> **DATASET EXTRACT**
================

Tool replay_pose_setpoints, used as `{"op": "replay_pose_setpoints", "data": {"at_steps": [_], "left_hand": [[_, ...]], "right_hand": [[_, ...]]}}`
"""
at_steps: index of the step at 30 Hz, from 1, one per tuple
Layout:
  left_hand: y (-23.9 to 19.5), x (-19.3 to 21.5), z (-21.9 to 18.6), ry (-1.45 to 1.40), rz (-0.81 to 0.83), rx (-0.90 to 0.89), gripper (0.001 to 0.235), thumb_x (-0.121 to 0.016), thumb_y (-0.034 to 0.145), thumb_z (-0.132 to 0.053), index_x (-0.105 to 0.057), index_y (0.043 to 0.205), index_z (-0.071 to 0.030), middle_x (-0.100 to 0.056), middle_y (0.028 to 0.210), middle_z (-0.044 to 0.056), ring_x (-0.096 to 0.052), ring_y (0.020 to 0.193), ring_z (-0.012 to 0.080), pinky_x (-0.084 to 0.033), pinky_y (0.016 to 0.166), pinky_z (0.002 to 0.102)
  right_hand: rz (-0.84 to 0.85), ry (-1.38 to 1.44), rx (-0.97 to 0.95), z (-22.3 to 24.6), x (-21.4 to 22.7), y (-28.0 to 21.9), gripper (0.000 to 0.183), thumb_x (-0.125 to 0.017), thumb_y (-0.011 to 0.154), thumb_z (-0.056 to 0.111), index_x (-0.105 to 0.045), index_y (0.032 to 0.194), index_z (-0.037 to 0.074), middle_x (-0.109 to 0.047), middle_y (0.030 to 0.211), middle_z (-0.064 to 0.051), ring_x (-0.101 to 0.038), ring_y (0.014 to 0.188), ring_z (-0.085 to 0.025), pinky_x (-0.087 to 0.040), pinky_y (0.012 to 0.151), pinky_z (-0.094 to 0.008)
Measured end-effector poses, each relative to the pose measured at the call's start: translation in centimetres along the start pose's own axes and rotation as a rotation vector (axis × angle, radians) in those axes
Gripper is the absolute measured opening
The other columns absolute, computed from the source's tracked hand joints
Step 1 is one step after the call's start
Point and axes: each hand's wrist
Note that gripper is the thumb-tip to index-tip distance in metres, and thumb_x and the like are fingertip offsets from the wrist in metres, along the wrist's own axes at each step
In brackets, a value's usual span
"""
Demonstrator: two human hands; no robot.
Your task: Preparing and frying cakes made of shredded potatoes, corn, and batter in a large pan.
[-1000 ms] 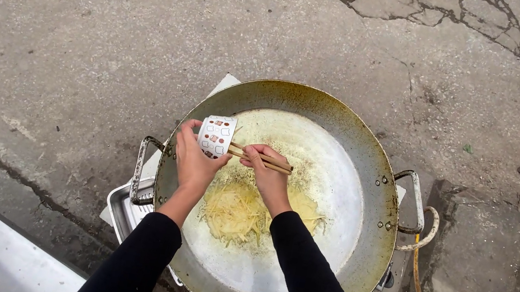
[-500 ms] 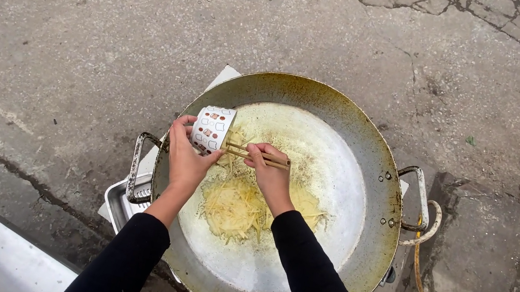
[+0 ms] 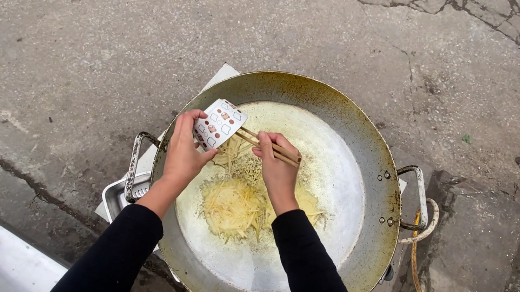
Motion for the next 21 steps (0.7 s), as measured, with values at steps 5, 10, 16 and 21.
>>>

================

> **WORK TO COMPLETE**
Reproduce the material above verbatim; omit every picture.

> **EXERCISE RESULT**
Tool replay_pose_setpoints, used as `{"op": "replay_pose_setpoints", "data": {"at_steps": [_], "left_hand": [[_, ...]], "right_hand": [[_, ...]]}}`
"""
at_steps: index of the step at 30 Hz, from 1, one per tuple
Layout:
  left_hand: y (-23.9 to 19.5), x (-19.3 to 21.5), z (-21.9 to 18.6), ry (-1.45 to 1.40), rz (-0.81 to 0.83), rx (-0.90 to 0.89), gripper (0.001 to 0.235), thumb_x (-0.121 to 0.016), thumb_y (-0.034 to 0.145), thumb_z (-0.132 to 0.053), index_x (-0.105 to 0.057), index_y (0.043 to 0.205), index_z (-0.071 to 0.030), middle_x (-0.100 to 0.056), middle_y (0.028 to 0.210), middle_z (-0.044 to 0.056), ring_x (-0.096 to 0.052), ring_y (0.020 to 0.193), ring_z (-0.012 to 0.080), pinky_x (-0.084 to 0.033), pinky_y (0.016 to 0.166), pinky_z (0.002 to 0.102)
  right_hand: rz (-0.84 to 0.85), ry (-1.38 to 1.44), rx (-0.97 to 0.95), z (-22.3 to 24.6), x (-21.4 to 22.7), y (-28.0 to 21.9), gripper (0.000 to 0.183), thumb_x (-0.125 to 0.017), thumb_y (-0.011 to 0.154), thumb_z (-0.056 to 0.111), index_x (-0.105 to 0.045), index_y (0.032 to 0.194), index_z (-0.037 to 0.074), middle_x (-0.109 to 0.047), middle_y (0.030 to 0.211), middle_z (-0.064 to 0.051), ring_x (-0.101 to 0.038), ring_y (0.014 to 0.188), ring_z (-0.085 to 0.025), pinky_x (-0.087 to 0.040), pinky_y (0.012 to 0.151), pinky_z (-0.094 to 0.008)
Measured end-effector poses, each relative to the pose measured at the call's start: translation in centimetres along the start pose's own axes and rotation as a rotation vector (axis × angle, radians) in those axes
Gripper is the absolute measured opening
The other columns absolute, computed from the source's tracked hand joints
Step 1 is one step after the call's start
Point and axes: each hand's wrist
Note that gripper is the thumb-tip to index-tip distance in metres, and thumb_x and the like are fingertip offsets from the wrist in metres, along the wrist's own axes at each step
In brackets, a value's usual span
"""
Demonstrator: two human hands; no robot.
Your task: Preparing and frying cakes made of shredded potatoes, corn, and batter in a large pan.
[-1000 ms] 
[-500 ms] 
[+0 ms] 
Motion for the next 21 steps (0.7 s), as measured, with values at steps 5, 10, 16 and 21.
>>>

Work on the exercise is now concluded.